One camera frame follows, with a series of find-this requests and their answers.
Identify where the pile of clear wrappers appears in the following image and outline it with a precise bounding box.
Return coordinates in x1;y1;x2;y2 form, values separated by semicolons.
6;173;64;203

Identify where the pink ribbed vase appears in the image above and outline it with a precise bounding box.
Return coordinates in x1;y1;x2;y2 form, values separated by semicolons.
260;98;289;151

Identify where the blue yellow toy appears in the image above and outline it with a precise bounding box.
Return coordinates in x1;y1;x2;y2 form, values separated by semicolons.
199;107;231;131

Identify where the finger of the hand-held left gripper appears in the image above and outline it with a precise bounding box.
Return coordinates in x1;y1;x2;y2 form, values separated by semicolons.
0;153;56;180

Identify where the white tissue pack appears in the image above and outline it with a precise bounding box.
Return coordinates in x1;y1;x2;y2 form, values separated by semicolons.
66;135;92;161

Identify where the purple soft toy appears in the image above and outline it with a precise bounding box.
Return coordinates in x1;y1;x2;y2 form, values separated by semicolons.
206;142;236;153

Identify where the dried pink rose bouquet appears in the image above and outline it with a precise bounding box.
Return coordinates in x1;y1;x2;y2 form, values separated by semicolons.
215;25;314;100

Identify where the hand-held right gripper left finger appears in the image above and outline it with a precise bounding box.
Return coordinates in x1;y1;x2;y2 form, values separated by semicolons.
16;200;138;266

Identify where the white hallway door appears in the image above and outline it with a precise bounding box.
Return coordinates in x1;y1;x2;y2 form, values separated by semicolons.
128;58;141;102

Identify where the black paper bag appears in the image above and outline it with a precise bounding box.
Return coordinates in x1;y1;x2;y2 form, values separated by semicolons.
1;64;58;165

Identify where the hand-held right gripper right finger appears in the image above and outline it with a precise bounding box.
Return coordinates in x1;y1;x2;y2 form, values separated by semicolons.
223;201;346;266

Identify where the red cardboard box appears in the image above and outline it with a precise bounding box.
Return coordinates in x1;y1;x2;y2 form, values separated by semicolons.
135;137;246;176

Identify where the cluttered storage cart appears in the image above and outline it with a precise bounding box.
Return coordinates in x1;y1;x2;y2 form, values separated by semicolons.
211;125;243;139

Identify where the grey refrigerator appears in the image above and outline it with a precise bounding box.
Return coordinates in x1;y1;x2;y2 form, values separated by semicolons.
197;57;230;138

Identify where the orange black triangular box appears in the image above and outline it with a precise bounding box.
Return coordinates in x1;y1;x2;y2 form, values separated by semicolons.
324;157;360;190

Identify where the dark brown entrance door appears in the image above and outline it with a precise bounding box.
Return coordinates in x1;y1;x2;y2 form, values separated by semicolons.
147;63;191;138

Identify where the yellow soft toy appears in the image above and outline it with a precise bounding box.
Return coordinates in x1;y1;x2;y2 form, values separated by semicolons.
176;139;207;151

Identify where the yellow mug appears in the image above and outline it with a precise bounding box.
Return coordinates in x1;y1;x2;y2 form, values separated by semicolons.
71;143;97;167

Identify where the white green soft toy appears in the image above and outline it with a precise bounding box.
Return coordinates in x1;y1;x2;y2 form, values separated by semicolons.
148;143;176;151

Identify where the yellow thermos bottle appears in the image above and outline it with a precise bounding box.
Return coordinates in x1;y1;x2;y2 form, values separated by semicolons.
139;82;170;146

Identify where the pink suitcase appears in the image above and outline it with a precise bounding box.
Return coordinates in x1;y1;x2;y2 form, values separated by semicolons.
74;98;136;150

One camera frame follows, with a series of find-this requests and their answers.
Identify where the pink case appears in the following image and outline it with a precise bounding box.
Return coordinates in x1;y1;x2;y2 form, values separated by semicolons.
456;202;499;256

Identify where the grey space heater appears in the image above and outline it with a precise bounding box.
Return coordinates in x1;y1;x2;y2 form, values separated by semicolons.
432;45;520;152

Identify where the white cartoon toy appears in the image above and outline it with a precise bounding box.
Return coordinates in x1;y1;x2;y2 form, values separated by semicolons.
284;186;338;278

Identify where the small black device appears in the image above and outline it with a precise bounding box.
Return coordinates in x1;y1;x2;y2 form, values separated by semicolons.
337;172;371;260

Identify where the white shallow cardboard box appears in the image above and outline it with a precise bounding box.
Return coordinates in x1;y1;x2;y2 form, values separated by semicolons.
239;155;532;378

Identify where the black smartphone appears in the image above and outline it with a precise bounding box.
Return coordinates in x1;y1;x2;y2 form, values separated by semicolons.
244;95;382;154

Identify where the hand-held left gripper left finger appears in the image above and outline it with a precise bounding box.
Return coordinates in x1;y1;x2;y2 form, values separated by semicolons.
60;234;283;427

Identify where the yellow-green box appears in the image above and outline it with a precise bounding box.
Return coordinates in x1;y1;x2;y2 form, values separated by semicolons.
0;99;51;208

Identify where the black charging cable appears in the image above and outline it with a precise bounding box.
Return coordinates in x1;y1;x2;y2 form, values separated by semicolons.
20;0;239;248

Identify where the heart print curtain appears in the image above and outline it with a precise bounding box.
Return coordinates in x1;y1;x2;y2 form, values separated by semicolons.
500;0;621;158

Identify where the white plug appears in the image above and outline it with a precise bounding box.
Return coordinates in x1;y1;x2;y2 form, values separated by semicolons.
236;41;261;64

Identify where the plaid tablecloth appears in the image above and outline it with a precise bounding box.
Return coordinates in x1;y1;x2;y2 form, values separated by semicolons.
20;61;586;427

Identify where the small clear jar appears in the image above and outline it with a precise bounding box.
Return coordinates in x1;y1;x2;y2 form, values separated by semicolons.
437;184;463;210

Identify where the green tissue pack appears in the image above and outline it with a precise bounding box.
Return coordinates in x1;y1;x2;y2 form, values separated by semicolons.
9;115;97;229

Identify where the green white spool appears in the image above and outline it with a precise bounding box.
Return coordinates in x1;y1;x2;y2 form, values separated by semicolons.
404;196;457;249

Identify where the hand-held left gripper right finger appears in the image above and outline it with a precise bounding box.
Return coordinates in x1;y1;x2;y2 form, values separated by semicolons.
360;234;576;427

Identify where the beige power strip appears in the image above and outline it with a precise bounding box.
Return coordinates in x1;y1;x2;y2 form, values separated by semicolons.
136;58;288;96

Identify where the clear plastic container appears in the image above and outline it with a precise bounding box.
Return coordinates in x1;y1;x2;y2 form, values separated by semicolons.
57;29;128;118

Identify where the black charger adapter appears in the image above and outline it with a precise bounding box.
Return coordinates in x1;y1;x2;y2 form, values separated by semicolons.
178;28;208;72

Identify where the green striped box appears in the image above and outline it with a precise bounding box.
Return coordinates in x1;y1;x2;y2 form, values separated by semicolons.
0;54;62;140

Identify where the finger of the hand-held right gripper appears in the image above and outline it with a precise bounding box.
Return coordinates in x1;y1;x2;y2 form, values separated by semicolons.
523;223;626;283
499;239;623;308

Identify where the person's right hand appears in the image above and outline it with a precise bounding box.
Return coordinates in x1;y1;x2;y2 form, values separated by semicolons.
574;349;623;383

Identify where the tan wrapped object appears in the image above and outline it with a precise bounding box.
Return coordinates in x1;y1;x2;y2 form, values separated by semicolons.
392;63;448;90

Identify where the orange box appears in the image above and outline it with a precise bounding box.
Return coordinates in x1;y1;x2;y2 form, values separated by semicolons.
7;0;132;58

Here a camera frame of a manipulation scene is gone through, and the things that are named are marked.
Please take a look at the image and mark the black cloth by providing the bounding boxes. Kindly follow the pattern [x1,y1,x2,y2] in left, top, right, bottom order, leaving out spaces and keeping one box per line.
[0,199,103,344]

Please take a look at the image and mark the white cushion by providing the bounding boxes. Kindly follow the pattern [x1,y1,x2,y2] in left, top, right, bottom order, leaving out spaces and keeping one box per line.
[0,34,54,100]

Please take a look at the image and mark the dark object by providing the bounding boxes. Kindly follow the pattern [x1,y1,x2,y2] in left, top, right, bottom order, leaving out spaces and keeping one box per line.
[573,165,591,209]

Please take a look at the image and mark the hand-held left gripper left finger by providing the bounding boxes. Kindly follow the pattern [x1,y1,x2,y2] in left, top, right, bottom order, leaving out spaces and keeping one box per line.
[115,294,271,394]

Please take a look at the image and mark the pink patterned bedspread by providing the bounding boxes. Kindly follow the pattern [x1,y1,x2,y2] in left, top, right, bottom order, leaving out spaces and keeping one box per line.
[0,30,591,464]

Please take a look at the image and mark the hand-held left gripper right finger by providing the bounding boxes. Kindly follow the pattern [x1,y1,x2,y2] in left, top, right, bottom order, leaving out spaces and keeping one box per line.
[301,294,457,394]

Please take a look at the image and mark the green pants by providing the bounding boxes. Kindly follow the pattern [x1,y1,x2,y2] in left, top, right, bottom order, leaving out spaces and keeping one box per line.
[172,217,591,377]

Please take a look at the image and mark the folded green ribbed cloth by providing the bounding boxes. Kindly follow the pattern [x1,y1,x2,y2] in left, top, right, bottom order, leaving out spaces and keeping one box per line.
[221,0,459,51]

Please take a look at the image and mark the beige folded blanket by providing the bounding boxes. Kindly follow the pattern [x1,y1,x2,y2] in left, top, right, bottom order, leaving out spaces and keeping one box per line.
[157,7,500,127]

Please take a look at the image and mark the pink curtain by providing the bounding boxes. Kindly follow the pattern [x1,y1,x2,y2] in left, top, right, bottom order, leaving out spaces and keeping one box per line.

——————

Problem to solve | How many lines in the records contain the word "door"? Reply with that number only.

Expected output | 2